Each week, the Sunday Post highlights a few articles good for slow consumption over a cup of coffee (or tea, if that's your pleasure). Settle in for a while; we saved you a seat. You can also look through the archives.
This one’s already causing a little online consternation (what doesn’t, these days?): Jon Ronson investigates whether a rash of fires in San Francisco’s Mission District could be arson, intended to drive out lower-income residents and make way for SF’s version of the epically sky-blocking tech towers that are springing up all over Seattle. Regardless of whether the fires are intentional or just ancient wiring and insulation, it’s a sign of the times that we’re ready to think this might be true. Average joe vs. rich developer is a longstanding David-and-Goliath trope — but has it ever been as widespread and divisive as it is right now?
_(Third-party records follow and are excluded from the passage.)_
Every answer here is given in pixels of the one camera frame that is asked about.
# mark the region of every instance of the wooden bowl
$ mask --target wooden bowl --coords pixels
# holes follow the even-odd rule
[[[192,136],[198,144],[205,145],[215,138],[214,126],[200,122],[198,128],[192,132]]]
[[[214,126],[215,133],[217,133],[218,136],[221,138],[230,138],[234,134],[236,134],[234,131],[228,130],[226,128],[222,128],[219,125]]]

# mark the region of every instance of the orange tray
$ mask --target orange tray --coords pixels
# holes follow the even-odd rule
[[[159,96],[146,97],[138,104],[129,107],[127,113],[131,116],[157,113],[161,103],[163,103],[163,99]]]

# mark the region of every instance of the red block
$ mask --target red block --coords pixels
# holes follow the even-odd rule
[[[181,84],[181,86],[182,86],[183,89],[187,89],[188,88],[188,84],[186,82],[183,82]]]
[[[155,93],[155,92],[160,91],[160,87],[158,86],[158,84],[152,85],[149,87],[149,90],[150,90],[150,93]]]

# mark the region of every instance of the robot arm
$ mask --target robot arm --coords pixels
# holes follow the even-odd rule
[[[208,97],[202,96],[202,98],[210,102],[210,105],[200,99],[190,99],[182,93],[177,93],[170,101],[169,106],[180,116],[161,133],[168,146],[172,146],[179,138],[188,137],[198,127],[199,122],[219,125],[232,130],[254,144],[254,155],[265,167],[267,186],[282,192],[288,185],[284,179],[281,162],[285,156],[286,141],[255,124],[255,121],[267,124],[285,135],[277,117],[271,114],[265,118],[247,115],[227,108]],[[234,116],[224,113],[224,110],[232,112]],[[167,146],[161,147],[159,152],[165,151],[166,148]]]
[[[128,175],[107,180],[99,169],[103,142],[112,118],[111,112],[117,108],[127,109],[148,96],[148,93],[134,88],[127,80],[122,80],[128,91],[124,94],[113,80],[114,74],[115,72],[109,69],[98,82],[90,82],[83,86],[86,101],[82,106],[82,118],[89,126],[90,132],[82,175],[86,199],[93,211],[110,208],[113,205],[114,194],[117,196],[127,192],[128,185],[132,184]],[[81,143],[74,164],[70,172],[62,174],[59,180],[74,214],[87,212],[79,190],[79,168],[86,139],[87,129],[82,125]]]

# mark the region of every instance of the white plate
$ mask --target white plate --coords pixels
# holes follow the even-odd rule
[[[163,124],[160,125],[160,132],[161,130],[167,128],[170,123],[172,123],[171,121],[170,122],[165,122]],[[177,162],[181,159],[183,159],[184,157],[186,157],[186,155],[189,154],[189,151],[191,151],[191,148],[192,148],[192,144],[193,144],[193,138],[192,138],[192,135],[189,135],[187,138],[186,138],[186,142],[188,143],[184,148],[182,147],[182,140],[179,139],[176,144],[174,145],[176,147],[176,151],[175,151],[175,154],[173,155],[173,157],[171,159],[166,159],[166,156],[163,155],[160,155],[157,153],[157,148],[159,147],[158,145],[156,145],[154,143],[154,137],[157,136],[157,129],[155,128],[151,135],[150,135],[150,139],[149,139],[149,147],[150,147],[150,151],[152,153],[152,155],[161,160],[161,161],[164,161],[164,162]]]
For five days, Gideon was going to be an arsonist: “Five days between me meeting the guy and, bam, the cops knocking on my door.”
To his credit, The Mountain View was supposed to be empty on the day of the planned fire. His insurance company had been paying his tenants “to get the fuck out of the building.” And they were relocating. “They were taking off like roaches,” he says.
Half an hour ago, Gideon referred to his residents as pigeons. Now they’re roaches.
Periodically the Bulletin of the Atomic Scientists moves the hands of the Doomsday Clock, reflecting a shift in world currents that brings us closer to (or farther from — wouldn’t that be nice?) “destroying our world with dangerous technologies of our own making.” It’s a powerful visual metaphor to express that we’re nearer now to self-destruction than at almost any point in past 70 years. Oliver Pickup tracks the clock’s history and the reasons behind the recent 30-second jump toward midnight.
At this precise moment we are the closest to the apocalypse since the 1950s, a twitchy period when Cold War combatants, the United States of America and the Soviet Union, were doggedly pursuing the hydrogen bomb. At least that’s according to the Bulletin of the Atomic Scientists’ symbolic Doomsday Clock, which sparked global alarm when it ticked forward to two-and-a-half minutes to midnight in January.
More worrying still, the 2017 time setting was determined before North Korea’s recent spate of nuclear missile tests, and climate-change denier Donald Trump’s erratic presidency, which has re-chilled Russian-American relations, had begun in earnest.
The original design of the clock, featured on the cover of the Bulletin in 1947, was revised a few years ago by Michael Beirut, who also designed the iconic logo for Hillary Clinton’s 2016 presidential run. That story in more detail here.
It’s a little sad to see the renascence of letterpress printing credited to Martha Stewart — at least, for those who love not just the output, but the messy, painstaking process, the geekery of platen vs. cylinder, the mind-bending complexity of thinking about language through a mirror and in three dimensions. If you can forgive Glenn Fleishman the sin of attribution, here’s a good piece on Seattle’s still-growing letterpress scene and how digital technologies are changing the throwback industry.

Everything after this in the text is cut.